- Exercise instructions:
Check each line of the entries below for the string "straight"; copy every line where it appears.

(Stored data)

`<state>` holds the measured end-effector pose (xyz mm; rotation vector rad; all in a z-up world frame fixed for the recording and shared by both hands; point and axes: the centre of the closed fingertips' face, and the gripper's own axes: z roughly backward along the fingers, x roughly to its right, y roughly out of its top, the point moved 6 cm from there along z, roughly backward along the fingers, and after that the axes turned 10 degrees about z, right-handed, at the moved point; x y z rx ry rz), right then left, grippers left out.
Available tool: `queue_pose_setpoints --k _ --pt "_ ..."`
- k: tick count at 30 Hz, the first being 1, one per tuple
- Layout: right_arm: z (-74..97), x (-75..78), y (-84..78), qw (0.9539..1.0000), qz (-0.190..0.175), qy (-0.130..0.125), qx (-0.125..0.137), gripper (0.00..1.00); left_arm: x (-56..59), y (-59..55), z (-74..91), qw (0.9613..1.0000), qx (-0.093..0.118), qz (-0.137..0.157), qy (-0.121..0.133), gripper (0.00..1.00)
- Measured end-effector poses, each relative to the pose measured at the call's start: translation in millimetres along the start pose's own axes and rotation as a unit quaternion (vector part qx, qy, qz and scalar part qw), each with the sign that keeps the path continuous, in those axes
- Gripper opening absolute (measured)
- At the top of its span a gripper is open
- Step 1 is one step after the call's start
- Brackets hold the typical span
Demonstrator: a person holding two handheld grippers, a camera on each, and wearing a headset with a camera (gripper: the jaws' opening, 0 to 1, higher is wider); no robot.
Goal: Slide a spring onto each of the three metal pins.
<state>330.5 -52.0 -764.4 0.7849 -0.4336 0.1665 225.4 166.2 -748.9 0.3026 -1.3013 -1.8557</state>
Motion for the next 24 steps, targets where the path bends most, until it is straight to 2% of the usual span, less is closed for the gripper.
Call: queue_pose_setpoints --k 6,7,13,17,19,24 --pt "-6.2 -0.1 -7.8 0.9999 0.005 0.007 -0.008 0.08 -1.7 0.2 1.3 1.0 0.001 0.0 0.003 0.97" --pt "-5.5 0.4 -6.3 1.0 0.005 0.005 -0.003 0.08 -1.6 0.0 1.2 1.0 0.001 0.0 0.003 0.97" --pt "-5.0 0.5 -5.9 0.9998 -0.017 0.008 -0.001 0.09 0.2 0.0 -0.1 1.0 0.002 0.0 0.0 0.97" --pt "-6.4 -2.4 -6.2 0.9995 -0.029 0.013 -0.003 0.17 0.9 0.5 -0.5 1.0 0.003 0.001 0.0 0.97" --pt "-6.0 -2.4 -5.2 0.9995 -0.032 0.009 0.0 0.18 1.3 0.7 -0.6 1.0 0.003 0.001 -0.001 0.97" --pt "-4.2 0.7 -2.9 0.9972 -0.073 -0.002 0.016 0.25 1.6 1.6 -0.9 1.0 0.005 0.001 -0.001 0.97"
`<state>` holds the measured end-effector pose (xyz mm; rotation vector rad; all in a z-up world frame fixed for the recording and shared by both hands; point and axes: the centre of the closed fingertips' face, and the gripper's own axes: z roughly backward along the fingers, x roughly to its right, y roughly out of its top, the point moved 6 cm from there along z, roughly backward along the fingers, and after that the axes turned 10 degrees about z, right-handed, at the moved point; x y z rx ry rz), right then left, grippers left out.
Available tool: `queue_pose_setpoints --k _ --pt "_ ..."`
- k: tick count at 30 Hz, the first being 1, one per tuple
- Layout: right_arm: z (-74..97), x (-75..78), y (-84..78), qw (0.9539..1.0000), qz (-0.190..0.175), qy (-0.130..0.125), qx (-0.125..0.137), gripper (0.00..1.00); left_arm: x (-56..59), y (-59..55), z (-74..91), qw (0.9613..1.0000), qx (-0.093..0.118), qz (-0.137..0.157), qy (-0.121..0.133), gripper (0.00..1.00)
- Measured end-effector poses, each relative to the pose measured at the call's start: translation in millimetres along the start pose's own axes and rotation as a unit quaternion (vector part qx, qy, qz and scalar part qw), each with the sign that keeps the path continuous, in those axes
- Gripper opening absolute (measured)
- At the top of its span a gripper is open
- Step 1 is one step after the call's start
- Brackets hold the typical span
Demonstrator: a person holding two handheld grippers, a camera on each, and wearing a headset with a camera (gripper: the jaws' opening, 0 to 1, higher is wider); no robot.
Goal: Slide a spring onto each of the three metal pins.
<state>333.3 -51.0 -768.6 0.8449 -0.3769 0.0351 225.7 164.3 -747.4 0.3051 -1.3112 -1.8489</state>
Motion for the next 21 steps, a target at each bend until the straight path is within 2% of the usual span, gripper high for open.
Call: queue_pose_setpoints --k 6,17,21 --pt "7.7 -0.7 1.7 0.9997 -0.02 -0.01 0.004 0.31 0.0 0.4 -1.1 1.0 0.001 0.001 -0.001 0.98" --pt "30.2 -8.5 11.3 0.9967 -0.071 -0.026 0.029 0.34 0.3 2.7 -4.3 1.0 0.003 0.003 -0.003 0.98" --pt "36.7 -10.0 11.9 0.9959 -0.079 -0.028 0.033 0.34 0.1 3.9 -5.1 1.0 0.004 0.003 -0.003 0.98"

- Your solution:
Motion for the next 24 steps, targets where the path bends most, until it is straight to 2% of the usual span, less is closed for the gripper.
Motion for the next 21 steps, a target at each bend until the straight path is within 2% of the usual span, gripper high for open.

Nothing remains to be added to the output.